Sir Keir Starmer, the Labour leader, has called on the prime minister to scrap plans for the luxury vessel – a replacement for Royal Yacht Britannia – and spend the money on tackling anti-social behaviour instead.
But Johnson insisted on Wednesday that the new “national flagship” boat would enable the UK to “show itself off to the world” and attract foreign investment.
“We need somewhere where the UK can show itself off to the world and attract investment and that will drive jobs and growth in the UK, not just in shipbuilding but across every sector of the UK,” he told LBC.
‘A forum for British business’
Johnson added that the yacht – which is expected to cost taxpayers up to £250 million – would act as a “forum” which would help British businessmen find overseas investment opportunities.
“It is a project that will not only help to drive, revive the ship building industry in this country, drive immediate jobs and growth for young people, immediate job opportunities for young people in a sector in which this country used to lead the world,” he said.
“But when you consider the opportunity for the UK, as we compete now for inward investment in the UK, we need a forum, a place where the best of British business and industry can come together to showcase what we have to offer, and, you know what I mean by, by MIPIM, the world trade fairs, the expos.”
The vessel is due to be paid for out of the Ministry of Defence budget, even though Downing Street has confirmed the ship will be for trade rather than defence purposes.
Speaking on Wednesday, Defence Secretary Ben Wallace admitted that the ship could cost as much as £50 million more than initial estimates suggested.
In a national flagship engagement day speech in Greenwich, Wallace said: “There has been a lot of reporting around this ship. Not all of it accurate. So let me set out our basic aims.
“Subject to working through bids, competition and technology, I aim to commission the ship for between £200 and £250 million on a firm price.
“The competition will run until the end of October. I hope to announce the winners in December. To begin construction in a British shipyard as early as next year and have a ship in the water by 2024 or 2025.
“That’s an ambitious timescale but this is an ambitious project, the chance to break the mould and break some records to get things done in the national interest.”
Scotland’s First Minister Nicola Sturgeon has hit out at the project as little more than an effort to “distract attention from the sleaze that is swelling around [Johnson] and his government”, whereas Ken Clarke – a former Tory chancellor – has branded it “silly populist nonsense”.
A leading naval architect last month said Johnson’s vision of a new national flagship looks like a “fishing trawler from the 1950s”.
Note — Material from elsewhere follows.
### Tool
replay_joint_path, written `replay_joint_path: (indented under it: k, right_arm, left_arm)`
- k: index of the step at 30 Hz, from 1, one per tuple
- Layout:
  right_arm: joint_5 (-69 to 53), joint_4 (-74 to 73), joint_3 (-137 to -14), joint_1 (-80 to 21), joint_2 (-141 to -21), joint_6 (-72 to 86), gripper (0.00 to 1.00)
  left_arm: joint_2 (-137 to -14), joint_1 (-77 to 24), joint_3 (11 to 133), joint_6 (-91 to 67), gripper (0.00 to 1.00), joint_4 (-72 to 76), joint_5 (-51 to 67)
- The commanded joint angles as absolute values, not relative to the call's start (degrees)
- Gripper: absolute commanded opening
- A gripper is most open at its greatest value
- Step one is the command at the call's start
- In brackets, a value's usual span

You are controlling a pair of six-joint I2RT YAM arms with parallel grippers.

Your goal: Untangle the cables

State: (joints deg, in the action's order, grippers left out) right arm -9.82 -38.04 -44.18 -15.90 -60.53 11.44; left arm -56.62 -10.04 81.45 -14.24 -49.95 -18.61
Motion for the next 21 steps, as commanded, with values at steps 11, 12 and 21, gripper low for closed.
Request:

Johnson has previously claimed tha the vessel will reflect the UK’s “burgeoning status as a great, independent maritime trading nation”.
But Stephen Payne, who designed the British transatlantic ocean liner Queen Mary 2, was less excited about the plans, which he suggested are both unsuitable and likely to cost even more than initially thought.
He said: “The superstructure front, akin to a 1950s Hull trawler, is great for a fair-weather ship but not such a good idea for a global voyager crossing the Atlantic, Pacific, or even rounding the tip of Africa.
“As for financing this ship, there’s £200 million to find and I’d be surprised if the running costs weren’t £5 million a year.”